In honor of my annual siege, I Tivoed a lot of scary movies.  Some were recent and so they had zombies in them.  I didn’t really enjoy them much.  I did a fair amount of “speed watching” which involves just leaving the playback in fast-forward mode until I see something that looks like it might advance any plot there might be.  I watch that at normal speed, backing up, if necessary to pick up any salient details, and then back to “speed watch.”

I was pretty bored.  Since the film makers hadn’t bothered to give me anything to think about, I started thinking about my question:  What’s with the zombies? Why do so many current films and books and TV shows include zombies, the dullest and least nuanced of villains?

Then it hit me.

We have a new common enemy.  It’s not Osama.  We don’t even seem interested in catching him anymore.  And there’s the vague threat of terrorism that’s given rise to an increase of Muslim hatred, but anti-semite prejudice isn’t really anything new.  Our new enemy is us.  We hate each other.  The evil empire of the east has been replaced by open contempt and disrespect for one another.  This past political campaign was the most uncivil I’ve ever seen.  It was even worse than the one before.

There are whole networks devoted to hating and saying the most vicious things possible about those who disagree with them.  People are taking guns to appearances by the President.  We’ve stopped calling the President the President, referring to him simply as Bush or Obama.  The airwaves are clogged with reality shows that allow us to look down on and celebrate the humiliation of others.

We have met enemy and it is us.

Without a common outside threat, we have come to hate each other.  Increasingly polarized, we trust and care about one another less and less.  Health care?
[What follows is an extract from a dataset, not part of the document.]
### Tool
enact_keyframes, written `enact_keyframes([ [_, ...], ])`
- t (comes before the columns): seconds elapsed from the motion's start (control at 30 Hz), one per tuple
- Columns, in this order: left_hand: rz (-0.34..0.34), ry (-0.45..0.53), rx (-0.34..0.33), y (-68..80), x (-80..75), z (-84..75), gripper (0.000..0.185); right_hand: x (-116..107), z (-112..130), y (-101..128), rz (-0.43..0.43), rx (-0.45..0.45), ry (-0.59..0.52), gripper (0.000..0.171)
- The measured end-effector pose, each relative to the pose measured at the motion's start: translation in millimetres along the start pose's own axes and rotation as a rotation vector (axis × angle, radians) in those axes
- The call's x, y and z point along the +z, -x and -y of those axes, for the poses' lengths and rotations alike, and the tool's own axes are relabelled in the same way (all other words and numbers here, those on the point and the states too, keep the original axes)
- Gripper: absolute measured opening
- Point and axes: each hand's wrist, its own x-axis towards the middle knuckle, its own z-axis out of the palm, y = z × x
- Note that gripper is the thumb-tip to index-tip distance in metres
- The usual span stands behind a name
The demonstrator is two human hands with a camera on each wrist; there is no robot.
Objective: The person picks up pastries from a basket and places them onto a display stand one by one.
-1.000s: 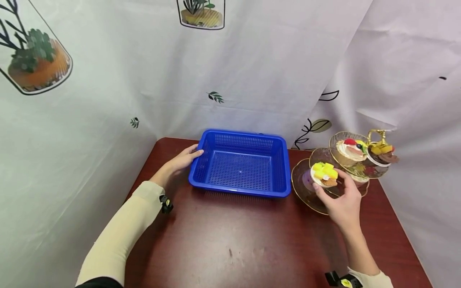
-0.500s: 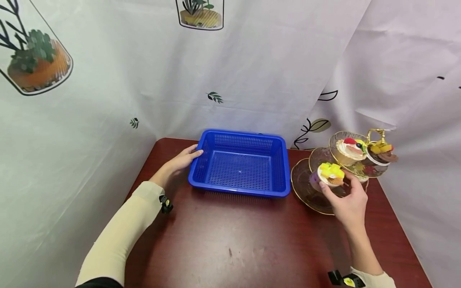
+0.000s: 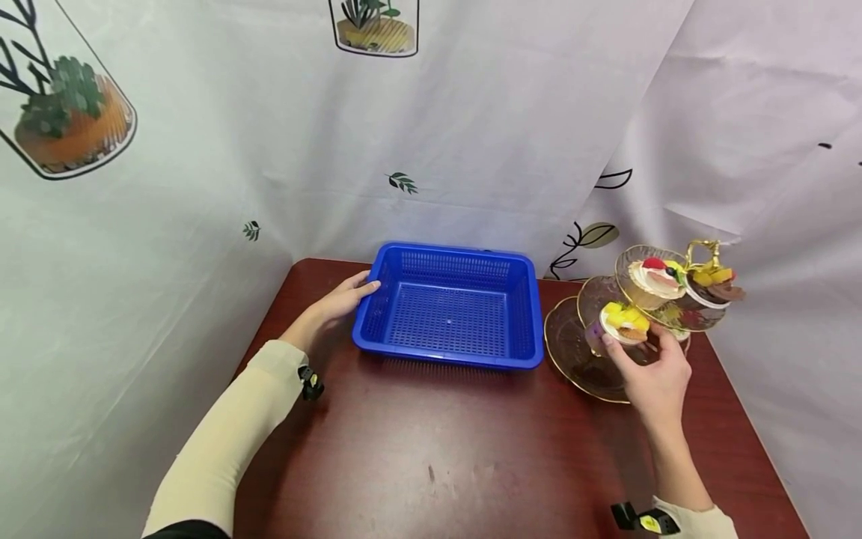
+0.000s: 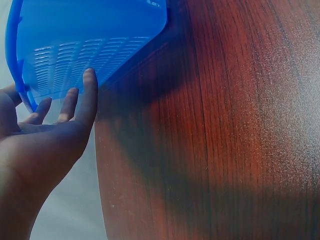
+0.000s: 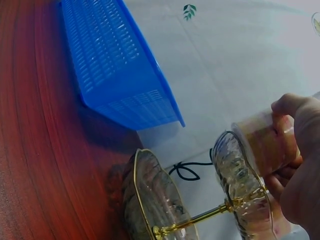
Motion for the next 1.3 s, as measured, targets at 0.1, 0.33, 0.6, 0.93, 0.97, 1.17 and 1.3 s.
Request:
enact_keyframes([
  [0.1, -0.003, -0.007, 0.0, -0.8, 0.8, 0.7, 0.064, 0.0, -1.4, -0.9, -0.006, 0.013, 0.007, 0.06],
  [0.33, -0.005, -0.004, -0.001, -2.6, 0.3, 2.4, 0.064, -0.7, -2.8, -2.8, 0.004, 0.016, 0.036, 0.059],
  [0.6, -0.001, -0.007, 0.002, -2.2, 0.9, 2.9, 0.063, -0.5, -4.2, -3.7, -0.013, 0.012, 0.048, 0.058],
  [0.93, -0.001, -0.003, -0.001, -2.3, -1.0, 0.1, 0.066, 4.2, -1.6, -4.6, -0.084, 0.014, 0.031, 0.058],
  [0.97, -0.001, -0.005, -0.003, -2.3, -1.3, 0.1, 0.066, 4.5, -1.8, -5.2, -0.091, 0.011, 0.035, 0.057],
  [1.17, 0.003, -0.01, 0.002, -1.8, -1.5, -0.8, 0.066, 6.3, -4.6, -7.4, -0.121, 0.013, 0.051, 0.057],
  [1.3, 0.007, -0.005, 0.002, -1.5, -0.2, -0.8, 0.065, 8.7, -7.9, -6.7, -0.132, 0.028, 0.057, 0.059],
])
Who wants to offer aid and comfort to the enemy? We lock our doors, get into our armored SUV tanks and protect ourselves from the evil that surrounds, threatens and looks just like us.

Sounds like the people in a zombie picture to me.

What zombie pictures offer is the chance to blow the heads off the mindless idiots without consequence.  It is a chance to enjoy unspeakable violence against people who are otherwise our neighbors and fellow citizens.  Their mindless, single minded drive for something that we find repellent and threatening justifies the most extreme reprisals.

That makes all of us, someone else’s zombie.  I wonder if we will ever be able to evolve past the need for a common enemy.  I grew up in the 60’s and though the cold war wasn’t over, it seemed to me as though there was a rise in the unifying desire for the common good.

I wonder if that’s what’s next? Can we replace the need for a common enemy to a desire for the common good as what unites us?

I hope so.  I’m really sick of all the zombies.